INSTRUCTIONS TO FOLLOW
Read through the entries below and return each line with the word "grippers".

Extracted data entries

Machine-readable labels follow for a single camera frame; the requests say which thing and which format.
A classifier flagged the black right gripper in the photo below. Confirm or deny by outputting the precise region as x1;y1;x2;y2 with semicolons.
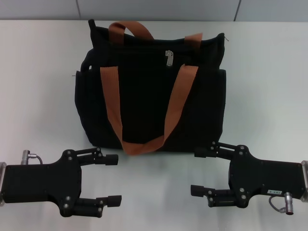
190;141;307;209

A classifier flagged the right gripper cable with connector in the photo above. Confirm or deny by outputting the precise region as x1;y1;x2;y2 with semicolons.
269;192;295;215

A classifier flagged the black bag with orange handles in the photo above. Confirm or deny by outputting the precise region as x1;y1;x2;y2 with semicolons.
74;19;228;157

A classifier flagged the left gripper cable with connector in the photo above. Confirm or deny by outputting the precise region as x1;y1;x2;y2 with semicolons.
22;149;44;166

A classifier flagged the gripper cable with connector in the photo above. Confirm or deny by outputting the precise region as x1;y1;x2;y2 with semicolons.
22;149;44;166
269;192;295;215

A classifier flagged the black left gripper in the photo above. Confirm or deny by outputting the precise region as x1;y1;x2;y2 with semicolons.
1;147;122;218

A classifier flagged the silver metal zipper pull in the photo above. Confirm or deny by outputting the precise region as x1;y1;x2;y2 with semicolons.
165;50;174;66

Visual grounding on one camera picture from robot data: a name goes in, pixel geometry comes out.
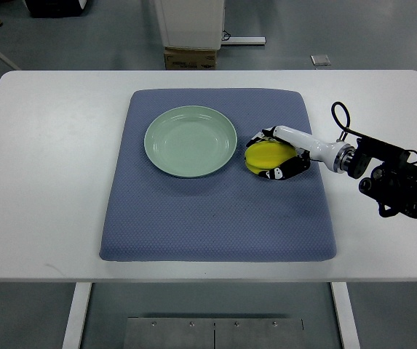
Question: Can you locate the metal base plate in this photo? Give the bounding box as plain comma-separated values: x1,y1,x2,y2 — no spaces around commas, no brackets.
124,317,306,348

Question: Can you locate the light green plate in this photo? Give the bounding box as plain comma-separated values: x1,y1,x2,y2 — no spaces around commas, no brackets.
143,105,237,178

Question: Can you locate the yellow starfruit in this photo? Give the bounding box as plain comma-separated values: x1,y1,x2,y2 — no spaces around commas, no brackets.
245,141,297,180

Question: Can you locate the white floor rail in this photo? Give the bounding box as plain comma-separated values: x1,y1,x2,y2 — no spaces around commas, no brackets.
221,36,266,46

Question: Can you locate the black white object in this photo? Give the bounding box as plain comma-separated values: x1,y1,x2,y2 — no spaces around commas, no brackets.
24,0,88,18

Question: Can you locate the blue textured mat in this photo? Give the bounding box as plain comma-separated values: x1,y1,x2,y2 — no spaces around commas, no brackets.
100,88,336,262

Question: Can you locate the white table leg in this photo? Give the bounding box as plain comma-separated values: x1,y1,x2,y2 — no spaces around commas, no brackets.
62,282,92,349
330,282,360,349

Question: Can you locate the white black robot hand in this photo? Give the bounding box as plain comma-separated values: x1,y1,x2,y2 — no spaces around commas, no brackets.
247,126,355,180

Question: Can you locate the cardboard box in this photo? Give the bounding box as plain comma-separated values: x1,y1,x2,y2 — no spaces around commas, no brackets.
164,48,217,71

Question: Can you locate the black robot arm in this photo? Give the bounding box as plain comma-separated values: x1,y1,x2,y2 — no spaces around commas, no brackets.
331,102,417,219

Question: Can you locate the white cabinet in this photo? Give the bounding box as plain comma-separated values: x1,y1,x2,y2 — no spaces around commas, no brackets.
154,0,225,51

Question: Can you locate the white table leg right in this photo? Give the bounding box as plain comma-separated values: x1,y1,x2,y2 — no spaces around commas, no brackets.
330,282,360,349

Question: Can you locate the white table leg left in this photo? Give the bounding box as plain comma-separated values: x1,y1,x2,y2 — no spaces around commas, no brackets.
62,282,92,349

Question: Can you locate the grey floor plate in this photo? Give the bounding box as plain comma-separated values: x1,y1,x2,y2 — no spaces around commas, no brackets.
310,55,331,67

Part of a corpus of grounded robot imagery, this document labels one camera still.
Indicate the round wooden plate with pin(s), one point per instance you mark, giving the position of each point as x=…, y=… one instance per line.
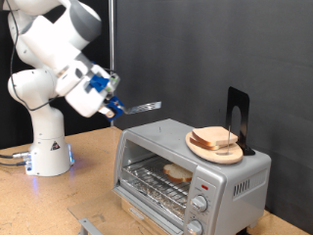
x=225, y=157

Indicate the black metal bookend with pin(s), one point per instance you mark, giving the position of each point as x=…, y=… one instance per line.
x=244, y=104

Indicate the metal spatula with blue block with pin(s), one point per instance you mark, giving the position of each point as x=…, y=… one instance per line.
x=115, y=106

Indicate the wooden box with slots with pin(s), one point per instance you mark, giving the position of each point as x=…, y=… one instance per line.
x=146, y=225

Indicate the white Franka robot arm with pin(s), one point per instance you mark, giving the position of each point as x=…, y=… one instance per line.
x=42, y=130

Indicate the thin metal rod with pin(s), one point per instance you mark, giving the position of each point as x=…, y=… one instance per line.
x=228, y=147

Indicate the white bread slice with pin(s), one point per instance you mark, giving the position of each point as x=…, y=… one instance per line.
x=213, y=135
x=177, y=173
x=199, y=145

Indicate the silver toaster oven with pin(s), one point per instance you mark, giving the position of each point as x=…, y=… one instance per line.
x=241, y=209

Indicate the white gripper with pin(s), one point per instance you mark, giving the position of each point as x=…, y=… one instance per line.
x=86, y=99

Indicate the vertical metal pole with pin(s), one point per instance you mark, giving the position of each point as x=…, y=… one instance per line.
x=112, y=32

---

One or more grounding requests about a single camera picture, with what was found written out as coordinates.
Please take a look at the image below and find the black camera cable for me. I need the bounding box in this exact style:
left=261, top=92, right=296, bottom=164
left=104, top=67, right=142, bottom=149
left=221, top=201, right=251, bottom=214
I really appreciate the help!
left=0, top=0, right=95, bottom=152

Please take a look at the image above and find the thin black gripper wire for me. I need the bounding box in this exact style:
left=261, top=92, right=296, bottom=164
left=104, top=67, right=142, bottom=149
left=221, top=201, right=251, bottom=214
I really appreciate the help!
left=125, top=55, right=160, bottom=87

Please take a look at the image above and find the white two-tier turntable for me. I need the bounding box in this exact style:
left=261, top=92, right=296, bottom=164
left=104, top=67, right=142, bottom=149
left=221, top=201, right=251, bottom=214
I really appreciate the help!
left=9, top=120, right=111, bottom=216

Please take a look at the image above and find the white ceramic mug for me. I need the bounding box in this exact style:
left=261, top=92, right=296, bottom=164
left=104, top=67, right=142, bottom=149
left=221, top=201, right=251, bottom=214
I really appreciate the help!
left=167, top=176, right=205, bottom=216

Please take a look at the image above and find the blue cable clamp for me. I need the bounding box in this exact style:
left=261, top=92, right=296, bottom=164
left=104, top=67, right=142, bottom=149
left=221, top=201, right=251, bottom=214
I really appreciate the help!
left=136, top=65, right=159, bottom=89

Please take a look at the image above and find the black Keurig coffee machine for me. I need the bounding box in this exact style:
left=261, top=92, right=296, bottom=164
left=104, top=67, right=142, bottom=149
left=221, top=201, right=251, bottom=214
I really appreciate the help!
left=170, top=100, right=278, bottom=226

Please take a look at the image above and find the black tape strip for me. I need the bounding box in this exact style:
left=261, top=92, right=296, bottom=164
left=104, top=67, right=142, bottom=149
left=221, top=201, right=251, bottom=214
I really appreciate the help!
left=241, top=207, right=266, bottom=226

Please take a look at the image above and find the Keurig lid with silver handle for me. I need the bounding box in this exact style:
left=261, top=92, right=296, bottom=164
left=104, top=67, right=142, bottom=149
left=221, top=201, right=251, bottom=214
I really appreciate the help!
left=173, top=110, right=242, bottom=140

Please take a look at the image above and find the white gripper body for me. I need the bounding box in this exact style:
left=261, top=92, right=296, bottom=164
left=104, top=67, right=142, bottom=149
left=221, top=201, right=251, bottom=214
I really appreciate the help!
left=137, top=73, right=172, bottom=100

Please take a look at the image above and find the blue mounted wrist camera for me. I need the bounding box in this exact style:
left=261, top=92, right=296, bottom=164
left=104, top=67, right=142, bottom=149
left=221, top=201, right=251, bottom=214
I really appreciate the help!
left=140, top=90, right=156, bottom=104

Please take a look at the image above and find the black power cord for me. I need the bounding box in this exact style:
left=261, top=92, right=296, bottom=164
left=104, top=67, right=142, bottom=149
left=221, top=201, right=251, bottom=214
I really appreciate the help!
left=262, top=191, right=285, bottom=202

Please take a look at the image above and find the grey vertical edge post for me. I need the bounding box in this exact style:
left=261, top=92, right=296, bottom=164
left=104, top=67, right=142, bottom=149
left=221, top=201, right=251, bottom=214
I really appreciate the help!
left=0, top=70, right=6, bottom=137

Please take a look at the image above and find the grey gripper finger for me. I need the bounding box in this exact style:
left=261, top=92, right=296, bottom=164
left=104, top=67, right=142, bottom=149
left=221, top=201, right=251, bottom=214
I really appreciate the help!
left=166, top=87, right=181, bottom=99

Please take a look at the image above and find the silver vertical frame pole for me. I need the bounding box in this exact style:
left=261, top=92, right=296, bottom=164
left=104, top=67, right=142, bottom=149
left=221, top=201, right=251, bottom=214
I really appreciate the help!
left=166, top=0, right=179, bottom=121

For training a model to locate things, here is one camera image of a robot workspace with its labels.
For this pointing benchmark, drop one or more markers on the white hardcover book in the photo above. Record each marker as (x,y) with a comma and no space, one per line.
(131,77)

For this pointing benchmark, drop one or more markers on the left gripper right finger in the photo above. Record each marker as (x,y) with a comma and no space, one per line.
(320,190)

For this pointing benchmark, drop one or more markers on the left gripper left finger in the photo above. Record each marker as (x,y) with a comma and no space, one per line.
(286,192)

==

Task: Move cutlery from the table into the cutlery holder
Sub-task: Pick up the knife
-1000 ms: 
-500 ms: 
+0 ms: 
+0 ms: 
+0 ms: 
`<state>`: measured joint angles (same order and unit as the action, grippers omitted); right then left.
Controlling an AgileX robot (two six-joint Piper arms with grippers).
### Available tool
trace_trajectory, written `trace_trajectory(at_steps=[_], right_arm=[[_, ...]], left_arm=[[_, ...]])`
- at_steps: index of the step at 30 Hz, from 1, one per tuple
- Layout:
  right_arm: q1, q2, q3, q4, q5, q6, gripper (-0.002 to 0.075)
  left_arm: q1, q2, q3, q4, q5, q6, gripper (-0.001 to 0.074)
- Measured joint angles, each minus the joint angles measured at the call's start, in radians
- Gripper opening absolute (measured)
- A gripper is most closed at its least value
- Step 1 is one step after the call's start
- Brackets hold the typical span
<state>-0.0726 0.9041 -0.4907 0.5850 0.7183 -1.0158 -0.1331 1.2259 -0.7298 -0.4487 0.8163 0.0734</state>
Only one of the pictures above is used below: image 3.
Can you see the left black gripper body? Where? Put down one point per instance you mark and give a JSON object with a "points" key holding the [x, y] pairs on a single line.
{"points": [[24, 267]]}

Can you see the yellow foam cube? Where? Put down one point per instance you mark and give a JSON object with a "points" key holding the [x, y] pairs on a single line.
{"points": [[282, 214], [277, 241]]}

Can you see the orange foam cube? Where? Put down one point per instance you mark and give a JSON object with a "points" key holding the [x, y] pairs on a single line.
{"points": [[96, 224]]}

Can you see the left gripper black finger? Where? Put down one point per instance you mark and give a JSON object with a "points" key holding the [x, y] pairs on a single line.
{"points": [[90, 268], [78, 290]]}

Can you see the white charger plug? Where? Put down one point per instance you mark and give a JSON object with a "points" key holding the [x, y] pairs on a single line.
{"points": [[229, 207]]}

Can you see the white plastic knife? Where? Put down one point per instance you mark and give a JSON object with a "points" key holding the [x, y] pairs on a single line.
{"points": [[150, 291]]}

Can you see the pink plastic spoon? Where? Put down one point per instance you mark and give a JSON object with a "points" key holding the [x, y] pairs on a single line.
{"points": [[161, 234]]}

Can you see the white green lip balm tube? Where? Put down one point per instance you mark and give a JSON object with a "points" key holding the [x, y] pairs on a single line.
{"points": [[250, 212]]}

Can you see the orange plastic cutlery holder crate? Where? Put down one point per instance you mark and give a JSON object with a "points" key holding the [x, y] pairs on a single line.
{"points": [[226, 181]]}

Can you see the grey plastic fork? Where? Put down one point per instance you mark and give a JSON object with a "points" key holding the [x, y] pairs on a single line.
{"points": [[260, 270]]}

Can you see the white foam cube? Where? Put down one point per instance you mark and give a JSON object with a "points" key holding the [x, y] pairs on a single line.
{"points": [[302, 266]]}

OUTPUT OF THE EXERCISE
`<state>`: measured joint angles (same order and unit as the action, grippers omitted); right then left.
Controlling an AgileX robot (two six-joint Piper arms with grippers).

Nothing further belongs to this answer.